§ Entries provided:
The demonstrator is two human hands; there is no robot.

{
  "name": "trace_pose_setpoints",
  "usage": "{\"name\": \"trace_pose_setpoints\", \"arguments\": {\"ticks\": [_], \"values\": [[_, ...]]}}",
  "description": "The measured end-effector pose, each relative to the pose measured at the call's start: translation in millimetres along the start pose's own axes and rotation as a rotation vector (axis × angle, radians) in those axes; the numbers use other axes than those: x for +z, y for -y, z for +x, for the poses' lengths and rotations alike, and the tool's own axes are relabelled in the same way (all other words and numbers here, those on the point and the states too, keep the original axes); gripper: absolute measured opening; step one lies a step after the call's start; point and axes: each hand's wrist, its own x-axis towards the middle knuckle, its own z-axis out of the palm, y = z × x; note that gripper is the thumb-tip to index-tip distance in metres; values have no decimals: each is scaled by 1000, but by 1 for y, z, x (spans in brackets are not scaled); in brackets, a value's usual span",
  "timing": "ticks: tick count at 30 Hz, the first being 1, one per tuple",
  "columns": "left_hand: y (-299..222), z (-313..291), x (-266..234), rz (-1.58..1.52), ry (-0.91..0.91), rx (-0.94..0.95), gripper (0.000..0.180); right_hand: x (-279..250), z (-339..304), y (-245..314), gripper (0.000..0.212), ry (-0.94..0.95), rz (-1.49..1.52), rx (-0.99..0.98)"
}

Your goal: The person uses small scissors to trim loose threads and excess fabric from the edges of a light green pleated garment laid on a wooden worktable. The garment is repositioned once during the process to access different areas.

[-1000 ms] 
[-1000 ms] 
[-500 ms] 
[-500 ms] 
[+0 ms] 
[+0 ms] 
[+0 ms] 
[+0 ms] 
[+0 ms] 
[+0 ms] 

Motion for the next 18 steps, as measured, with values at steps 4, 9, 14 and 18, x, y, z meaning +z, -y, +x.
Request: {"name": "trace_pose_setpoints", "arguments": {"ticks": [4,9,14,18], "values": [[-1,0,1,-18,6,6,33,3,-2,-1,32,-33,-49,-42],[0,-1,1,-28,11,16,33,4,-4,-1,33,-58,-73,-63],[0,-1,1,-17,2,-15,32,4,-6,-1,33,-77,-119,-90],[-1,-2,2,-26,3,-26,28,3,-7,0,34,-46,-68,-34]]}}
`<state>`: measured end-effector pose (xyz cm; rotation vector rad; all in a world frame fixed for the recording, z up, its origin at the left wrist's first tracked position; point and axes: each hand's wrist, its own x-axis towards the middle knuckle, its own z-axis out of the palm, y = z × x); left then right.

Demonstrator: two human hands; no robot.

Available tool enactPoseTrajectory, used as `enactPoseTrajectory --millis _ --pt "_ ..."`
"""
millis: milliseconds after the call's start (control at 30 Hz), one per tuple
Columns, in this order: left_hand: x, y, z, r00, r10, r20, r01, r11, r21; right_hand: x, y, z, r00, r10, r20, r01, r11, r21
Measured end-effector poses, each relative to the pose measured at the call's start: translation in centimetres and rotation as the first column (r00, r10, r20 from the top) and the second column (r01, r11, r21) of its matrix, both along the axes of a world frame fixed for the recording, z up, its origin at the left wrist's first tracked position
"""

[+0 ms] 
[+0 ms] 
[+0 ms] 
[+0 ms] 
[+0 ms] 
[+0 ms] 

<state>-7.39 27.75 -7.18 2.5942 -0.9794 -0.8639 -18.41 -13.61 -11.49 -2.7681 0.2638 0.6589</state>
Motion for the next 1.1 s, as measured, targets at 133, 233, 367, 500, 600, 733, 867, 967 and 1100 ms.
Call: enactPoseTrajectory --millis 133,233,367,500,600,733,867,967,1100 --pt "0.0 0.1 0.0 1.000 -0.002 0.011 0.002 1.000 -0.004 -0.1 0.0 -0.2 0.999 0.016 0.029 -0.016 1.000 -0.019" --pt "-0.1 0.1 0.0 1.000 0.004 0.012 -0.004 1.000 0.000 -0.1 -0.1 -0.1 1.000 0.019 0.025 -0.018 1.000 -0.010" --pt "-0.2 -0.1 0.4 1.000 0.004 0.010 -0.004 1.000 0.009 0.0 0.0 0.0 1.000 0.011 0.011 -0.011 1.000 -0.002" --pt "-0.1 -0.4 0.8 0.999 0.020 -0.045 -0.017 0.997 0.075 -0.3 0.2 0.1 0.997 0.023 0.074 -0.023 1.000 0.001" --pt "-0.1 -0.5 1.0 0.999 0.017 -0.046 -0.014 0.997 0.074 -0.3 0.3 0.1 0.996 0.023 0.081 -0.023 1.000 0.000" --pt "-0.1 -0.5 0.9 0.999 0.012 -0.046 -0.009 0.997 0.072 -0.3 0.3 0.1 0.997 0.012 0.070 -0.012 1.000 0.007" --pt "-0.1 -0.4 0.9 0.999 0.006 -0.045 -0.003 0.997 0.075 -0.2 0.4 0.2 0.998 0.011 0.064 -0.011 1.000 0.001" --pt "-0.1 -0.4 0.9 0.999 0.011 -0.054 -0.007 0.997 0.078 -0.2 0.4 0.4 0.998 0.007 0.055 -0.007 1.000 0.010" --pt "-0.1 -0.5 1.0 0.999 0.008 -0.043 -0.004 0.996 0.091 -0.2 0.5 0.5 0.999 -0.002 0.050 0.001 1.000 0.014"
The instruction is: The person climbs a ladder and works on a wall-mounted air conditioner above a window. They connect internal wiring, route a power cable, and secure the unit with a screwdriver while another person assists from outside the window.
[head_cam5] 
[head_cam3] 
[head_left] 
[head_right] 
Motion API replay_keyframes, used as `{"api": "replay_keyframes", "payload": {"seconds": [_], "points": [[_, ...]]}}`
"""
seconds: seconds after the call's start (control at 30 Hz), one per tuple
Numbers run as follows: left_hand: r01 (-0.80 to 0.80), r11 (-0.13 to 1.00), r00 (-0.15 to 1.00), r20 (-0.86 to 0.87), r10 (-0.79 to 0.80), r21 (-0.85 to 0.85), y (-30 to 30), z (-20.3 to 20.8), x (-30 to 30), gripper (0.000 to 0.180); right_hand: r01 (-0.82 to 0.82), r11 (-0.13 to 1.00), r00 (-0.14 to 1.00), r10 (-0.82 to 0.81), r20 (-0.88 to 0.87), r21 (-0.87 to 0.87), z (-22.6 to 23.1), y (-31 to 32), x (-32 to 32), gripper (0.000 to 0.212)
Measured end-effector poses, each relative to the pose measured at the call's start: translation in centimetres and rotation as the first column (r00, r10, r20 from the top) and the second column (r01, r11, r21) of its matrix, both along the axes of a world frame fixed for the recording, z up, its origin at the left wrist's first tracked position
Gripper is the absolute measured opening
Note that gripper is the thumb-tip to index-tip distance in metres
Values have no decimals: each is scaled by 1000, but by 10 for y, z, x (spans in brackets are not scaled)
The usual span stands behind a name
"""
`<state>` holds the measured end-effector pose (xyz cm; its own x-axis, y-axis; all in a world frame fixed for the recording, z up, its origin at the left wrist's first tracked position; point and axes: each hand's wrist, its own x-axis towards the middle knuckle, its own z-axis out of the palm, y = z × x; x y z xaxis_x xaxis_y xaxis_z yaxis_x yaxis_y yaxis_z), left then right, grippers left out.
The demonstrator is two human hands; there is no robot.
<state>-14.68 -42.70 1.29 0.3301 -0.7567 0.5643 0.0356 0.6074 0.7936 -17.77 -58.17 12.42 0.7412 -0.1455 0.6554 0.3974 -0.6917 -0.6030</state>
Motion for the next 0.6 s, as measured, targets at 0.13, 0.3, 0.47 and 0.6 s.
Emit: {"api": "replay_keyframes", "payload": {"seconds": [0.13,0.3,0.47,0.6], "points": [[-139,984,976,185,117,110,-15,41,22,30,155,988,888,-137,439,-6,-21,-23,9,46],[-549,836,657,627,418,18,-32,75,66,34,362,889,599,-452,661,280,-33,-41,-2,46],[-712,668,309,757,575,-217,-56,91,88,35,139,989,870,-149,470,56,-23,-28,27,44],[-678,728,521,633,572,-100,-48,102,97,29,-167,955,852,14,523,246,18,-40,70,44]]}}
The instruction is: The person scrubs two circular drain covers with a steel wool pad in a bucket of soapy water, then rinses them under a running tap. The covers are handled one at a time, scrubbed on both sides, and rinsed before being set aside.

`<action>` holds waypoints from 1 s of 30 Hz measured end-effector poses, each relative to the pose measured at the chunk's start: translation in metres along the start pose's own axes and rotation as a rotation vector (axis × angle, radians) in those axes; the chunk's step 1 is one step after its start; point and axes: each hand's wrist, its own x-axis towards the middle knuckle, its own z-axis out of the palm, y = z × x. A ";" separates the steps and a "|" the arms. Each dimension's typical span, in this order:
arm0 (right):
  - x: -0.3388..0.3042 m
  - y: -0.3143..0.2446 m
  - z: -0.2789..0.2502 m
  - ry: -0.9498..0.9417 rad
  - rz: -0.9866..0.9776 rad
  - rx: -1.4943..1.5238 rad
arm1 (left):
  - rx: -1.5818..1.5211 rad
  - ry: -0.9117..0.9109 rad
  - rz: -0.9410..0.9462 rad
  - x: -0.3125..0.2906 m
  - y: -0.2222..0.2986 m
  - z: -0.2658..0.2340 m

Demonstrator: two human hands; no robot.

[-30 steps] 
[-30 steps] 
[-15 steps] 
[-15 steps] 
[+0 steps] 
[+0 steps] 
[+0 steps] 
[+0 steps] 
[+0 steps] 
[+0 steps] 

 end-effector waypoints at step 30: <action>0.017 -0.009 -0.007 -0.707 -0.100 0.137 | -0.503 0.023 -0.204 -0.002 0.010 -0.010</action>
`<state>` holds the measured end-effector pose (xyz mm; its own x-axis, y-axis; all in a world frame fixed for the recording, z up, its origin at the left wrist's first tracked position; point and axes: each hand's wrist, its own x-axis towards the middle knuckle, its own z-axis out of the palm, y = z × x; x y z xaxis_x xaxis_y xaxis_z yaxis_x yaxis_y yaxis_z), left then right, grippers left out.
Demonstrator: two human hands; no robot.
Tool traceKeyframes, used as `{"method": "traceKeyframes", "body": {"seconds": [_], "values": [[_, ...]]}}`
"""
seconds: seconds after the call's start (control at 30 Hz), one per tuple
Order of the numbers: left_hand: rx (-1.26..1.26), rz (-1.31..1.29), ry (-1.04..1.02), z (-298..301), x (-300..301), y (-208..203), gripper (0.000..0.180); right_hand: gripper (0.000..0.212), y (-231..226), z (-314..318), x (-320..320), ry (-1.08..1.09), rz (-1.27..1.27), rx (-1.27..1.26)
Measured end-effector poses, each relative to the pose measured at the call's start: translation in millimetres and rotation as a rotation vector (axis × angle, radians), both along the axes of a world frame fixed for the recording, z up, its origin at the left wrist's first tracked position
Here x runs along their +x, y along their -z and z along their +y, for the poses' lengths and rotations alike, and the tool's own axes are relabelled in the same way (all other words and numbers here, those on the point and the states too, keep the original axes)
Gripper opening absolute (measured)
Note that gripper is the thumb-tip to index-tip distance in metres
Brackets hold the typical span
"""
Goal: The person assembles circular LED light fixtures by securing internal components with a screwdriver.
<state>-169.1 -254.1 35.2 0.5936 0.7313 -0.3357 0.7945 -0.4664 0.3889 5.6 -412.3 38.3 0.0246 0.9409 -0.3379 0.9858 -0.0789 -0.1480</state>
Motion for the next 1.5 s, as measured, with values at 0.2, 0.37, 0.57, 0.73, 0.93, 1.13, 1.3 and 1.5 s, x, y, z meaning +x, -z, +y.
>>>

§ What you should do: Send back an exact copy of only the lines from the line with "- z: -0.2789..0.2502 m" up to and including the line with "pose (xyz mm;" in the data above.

§ Solution:
  - z: -0.2789..0.2502 m
  - ry: -0.9498..0.9417 rad
  - rz: -0.9866..0.9776 rad
  - rx: -1.4943..1.5238 rad
arm1 (left):
  - rx: -1.5818..1.5211 rad
  - ry: -0.9117..0.9109 rad
  - rz: -0.9410..0.9462 rad
  - x: -0.3125..0.2906 m
  - y: -0.2222..0.2986 m
  - z: -0.2658..0.2340 m

Demonstrator: two human hands; no robot.

[-30 steps] 
[-30 steps] 
[-15 steps] 
[-15 steps] 
[+0 steps] 
[+0 steps] 
[+0 steps] 
[+0 steps] 
[+0 steps] 
[+0 steps] 

 end-effector waypoints at step 30: <action>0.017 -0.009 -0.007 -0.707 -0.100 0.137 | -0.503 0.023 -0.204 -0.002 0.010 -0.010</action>
`<state>` holds the measured end-effector pose (xyz mm; its own x-axis, y-axis; all in a world frame fixed for the recording, z up, its origin at the left wrist's first tracked position; point and axes: each hand's wrist, its own x-axis towards the middle knuckle, its own z-axis out of the palm, y = z × x; x y z xaxis_x xaxis_y xaxis_z yaxis_x yaxis_y yaxis_z), left then right, grippers left out.

The exercise has no further content.